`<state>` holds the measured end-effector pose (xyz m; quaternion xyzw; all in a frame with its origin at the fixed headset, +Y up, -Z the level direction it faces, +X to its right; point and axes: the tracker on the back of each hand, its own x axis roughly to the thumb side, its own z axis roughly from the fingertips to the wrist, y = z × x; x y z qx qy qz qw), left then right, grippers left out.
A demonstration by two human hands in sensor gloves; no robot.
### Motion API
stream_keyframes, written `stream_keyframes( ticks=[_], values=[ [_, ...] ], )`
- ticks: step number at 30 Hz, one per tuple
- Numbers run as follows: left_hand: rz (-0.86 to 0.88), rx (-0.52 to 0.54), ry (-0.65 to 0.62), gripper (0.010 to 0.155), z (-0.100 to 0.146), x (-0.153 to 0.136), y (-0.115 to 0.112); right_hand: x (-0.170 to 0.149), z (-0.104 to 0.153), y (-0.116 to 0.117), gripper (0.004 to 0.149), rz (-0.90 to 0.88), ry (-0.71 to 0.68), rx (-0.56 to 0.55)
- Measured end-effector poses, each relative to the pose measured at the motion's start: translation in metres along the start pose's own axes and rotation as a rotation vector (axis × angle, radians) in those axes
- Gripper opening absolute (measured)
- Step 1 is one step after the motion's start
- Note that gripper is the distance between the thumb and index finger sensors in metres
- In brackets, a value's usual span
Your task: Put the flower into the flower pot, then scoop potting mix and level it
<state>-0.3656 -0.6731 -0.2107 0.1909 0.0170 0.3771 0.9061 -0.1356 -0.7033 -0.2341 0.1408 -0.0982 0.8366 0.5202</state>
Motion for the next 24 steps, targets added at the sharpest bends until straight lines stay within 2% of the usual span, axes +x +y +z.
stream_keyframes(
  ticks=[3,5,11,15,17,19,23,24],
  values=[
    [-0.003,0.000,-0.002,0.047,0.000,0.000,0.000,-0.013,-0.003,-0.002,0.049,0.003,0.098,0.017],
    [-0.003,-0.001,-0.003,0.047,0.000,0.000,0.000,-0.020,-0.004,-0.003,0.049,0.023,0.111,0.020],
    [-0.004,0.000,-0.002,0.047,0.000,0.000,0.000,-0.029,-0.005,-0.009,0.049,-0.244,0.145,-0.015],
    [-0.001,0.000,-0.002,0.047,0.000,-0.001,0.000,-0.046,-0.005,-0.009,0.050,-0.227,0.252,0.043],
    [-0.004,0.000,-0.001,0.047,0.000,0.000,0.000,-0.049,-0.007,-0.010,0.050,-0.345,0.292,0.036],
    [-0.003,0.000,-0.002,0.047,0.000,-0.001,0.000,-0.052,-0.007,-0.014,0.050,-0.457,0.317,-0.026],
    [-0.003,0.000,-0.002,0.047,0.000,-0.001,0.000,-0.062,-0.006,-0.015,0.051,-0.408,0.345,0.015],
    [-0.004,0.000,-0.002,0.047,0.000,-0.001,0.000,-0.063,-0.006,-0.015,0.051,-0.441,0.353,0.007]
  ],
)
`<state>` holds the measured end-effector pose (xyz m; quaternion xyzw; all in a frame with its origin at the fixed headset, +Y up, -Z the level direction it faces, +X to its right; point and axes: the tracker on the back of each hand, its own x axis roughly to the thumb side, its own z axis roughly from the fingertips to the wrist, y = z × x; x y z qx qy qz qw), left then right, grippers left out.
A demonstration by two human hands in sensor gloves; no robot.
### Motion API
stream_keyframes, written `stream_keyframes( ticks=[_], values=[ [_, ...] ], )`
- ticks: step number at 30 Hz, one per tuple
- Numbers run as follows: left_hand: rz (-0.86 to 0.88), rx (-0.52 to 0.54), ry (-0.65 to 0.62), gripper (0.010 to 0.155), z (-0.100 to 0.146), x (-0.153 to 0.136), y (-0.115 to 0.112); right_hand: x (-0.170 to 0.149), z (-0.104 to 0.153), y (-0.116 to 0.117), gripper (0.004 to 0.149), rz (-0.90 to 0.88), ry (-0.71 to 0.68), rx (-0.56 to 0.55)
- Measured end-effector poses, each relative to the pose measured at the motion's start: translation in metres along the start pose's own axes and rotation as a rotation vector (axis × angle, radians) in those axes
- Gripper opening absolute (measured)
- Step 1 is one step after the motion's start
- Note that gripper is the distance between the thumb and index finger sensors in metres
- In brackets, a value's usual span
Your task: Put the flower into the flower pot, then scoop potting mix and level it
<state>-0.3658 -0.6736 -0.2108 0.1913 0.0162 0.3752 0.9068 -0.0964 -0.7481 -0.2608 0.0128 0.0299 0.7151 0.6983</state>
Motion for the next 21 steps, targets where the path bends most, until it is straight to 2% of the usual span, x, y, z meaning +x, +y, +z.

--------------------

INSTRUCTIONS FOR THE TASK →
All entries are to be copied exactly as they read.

SOLVED EXERCISE →
`<state>` holds the measured end-effector pose (xyz m; quaternion xyzw; all in a frame with its origin at the fixed headset, +Y up, -Z the level direction it faces, +X to its right; point and axes: the tracker on the back of each hand, its own x axis roughly to the thumb side, its own z axis roughly from the fingertips to the wrist, y = z × x; x y z qx qy qz qw), left then right, grippers left out.
A demonstration by two human hands in sensor gloves; no robot.
### Motion API
stream_keyframes, written `stream_keyframes( ticks=[_], values=[ [_, ...] ], )`
- ticks: step number at 30 Hz, one per tuple
- Numbers run as follows: left_hand: rz (-0.86 to 0.88), rx (-0.52 to 0.54), ry (-0.65 to 0.62), gripper (0.010 to 0.155), z (-0.100 to 0.146), x (-0.153 to 0.136), y (-0.115 to 0.112); right_hand: x (-0.170 to 0.149), z (-0.104 to 0.153), y (-0.116 to 0.117), gripper (0.004 to 0.149), rz (-0.90 to 0.88), ry (-0.71 to 0.68), rx (-0.56 to 0.55)
- Measured end-effector poses, each relative to the pose measured at the motion's start: translation in metres along the start pose's own axes and rotation as a rotation vector (axis × angle, radians) in those axes
- Gripper opening absolute (measured)
- Step 1 is one step after the motion's start
- Note that gripper is the distance between the thumb and index finger sensors in metres
- In brackets, a value's usual span
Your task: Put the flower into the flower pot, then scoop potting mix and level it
<state>-0.3656 -0.6731 -0.2107 0.1909 0.0170 0.3771 0.9061 -0.1356 -0.7033 -0.2341 0.1408 -0.0982 0.8366 0.5202</state>
Motion for the next 24 steps, targets added at the sharpest bends until straight lines stay within 2% of the usual span, axes +x +y +z.
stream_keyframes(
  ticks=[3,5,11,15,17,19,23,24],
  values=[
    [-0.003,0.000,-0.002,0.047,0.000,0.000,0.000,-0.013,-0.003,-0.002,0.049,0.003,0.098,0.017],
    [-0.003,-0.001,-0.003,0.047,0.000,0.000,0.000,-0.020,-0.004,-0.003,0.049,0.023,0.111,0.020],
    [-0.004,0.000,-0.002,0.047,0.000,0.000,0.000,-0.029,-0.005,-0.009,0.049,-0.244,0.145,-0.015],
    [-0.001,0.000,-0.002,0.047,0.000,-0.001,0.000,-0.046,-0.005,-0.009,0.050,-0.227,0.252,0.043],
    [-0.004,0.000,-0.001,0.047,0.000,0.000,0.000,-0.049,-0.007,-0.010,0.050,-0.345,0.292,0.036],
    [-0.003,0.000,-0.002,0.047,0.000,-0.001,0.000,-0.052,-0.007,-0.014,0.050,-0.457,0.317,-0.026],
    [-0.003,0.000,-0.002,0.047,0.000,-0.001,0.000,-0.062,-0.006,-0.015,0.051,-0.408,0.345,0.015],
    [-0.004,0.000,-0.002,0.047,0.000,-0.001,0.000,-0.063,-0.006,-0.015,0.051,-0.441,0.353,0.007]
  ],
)
`<state>` holds the measured end-effector pose (xyz m; quaternion xyzw; all in a frame with its origin at the fixed headset, +Y up, -Z the level direction it faces, +X to its right; point and axes: the tracker on the back of each hand, its own x axis roughly to the thumb side, its own z axis roughly from the fingertips to the wrist, y = z × x; x y z qx qy qz qw), left then right, grippers left out.
A demonstration by two human hands in sensor gloves; no robot.
### Motion API
stream_keyframes, written `stream_keyframes( ticks=[_], values=[ [_, ...] ], )`
- ticks: step number at 30 Hz, one per tuple
- Numbers run as follows: left_hand: rz (-0.86 to 0.88), rx (-0.52 to 0.54), ry (-0.65 to 0.62), gripper (0.010 to 0.155), z (-0.100 to 0.146), x (-0.153 to 0.136), y (-0.115 to 0.112); right_hand: x (-0.170 to 0.149), z (-0.104 to 0.153), y (-0.116 to 0.117), gripper (0.004 to 0.149), rz (-0.90 to 0.88), ry (-0.71 to 0.68), rx (-0.56 to 0.55)
- Measured end-effector poses, each relative to the pose measured at the motion's start: translation in metres along the start pose's own axes and rotation as a rotation vector (axis × angle, radians) in those axes
- Gripper opening absolute (measured)
- Step 1 is one step after the motion's start
- Note that gripper is the distance between the thumb and index finger sensors in metres
- In brackets, a value's usual span
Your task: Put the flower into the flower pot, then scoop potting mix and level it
<state>-0.3658 -0.6736 -0.2108 0.1913 0.0162 0.3752 0.9068 -0.0964 -0.7481 -0.2608 0.0128 0.0299 0.7151 0.6983</state>
Motion for the next 21 steps, targets where the path bends most, until it is straight to 2% of the usual span, x, y, z meaning +x, +y, +z.

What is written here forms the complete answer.